The old idiom of “You can’t spend it when you’re dead” is somewhat applied here, loosely. It’s more “You can’t take it with you”, so you might as well use it. The problem is that upgrades aren’t cheap, especially after dropping a few hundred to buy the shop/smith/centre in the first place.

So, grind. Grind, die, spend, in that order. You may find that you’re throwing yourself at a dungeon quite a few times, especially single player, but it pays off. Quite literally, as even the shortest of runs can yield a few hundred shiny things.

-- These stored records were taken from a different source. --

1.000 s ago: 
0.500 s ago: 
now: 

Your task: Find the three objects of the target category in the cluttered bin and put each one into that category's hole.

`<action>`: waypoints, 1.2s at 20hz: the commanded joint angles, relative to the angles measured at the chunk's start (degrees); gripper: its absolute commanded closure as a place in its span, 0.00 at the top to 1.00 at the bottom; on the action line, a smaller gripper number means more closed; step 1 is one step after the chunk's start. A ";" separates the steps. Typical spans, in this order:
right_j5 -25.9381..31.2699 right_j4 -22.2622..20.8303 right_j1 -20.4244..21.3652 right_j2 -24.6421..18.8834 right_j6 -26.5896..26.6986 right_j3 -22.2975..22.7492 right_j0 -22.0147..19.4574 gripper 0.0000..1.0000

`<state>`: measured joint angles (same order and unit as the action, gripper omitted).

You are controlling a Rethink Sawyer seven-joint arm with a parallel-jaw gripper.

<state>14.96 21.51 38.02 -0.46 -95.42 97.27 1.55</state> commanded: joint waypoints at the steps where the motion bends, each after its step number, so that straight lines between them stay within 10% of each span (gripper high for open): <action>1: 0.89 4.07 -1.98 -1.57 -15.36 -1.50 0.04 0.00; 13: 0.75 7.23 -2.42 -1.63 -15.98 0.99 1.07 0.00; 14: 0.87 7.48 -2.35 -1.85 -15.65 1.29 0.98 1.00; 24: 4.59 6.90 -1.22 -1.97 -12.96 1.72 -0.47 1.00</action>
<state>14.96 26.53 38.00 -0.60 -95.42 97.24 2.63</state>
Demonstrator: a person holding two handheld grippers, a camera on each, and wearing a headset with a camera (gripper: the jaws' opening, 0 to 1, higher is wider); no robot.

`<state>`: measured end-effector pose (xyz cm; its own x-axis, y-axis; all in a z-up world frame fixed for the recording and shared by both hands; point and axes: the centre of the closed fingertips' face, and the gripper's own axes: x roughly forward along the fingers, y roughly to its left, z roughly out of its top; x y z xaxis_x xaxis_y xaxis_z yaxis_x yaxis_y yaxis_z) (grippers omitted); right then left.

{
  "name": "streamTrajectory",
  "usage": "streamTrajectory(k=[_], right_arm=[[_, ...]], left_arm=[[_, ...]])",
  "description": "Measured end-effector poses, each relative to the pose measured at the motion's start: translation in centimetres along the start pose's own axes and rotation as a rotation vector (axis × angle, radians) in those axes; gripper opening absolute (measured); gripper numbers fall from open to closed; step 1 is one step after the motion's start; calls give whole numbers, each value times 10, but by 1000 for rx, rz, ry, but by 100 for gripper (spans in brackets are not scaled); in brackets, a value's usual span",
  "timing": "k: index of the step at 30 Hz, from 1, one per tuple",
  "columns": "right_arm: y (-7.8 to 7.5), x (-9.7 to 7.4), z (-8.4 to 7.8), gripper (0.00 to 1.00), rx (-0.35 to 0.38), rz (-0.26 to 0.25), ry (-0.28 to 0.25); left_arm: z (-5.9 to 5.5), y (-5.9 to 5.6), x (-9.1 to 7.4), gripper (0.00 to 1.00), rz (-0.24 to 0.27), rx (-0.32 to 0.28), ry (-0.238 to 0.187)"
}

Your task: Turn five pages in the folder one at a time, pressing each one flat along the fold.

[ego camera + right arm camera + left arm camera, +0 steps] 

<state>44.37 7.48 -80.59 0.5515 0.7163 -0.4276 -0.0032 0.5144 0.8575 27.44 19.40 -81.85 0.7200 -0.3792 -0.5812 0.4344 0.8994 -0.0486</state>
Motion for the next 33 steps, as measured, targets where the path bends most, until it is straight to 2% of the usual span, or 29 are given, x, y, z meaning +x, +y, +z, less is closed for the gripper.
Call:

This is the quintessential essence of rogue gameplay, so don’t expect a quick run through a dungeon on the first couple of attempts. But it’s not bad, rather the opposite. It gets annoying to be killed by a sneaky floor trap, but it spurs you on to do it again but better.

Get Busy Questin’

To conclude, I couldn’t really find any fault with Rogue Heroes. The graphics are retro but updated for modern fluidity and style. The combat is responsive, with a grind that encourages players to keep throwing themselves at it until they get better. You know, like “proper” video games should.

My own personal grumble was that I had to do it solo, as the few times I ever managed to get online were short lived. Lobbies are underpopulated, which I suppose is a downfall for a niche little game. If you’ve got some real friends to play this with then take that advantage, as it works well with a team.

Is it groundbreaking, subverting the “hero saves the day” trope we’ve had from early Zelda’s and Final Fantasy’s? Absolutely not, but sometimes we just want something that takes us back, with some modern flair and does it again really well. Will I go keep my Hero or maybe switch it up with another class in a bit? Who knows, but Rogue Heroes is accommodating enough for those that want to try.


Offering a fine balance of easy-to-play and dungeon challenge attitude, Rogue Heroes: Ruins of Tasos is an enticing game for all comers. It’s not doing anything new or particularly original with its story, in fact using elements of classic games, but that’s not a bad thing. Sometimes it’s nice to get lost in some new-age nostalgia, even more so with friends.

Rogue Heroes: Ruins Of Tasos is available now on Nintendo Switch (reviewed on Switch Lite) and PC.

Developer: Heliocentric Studios
Publisher: Team17

Disclaimer: In order to complete this review, we were provided with a promotional copy of the game. For our full review policy, please go here.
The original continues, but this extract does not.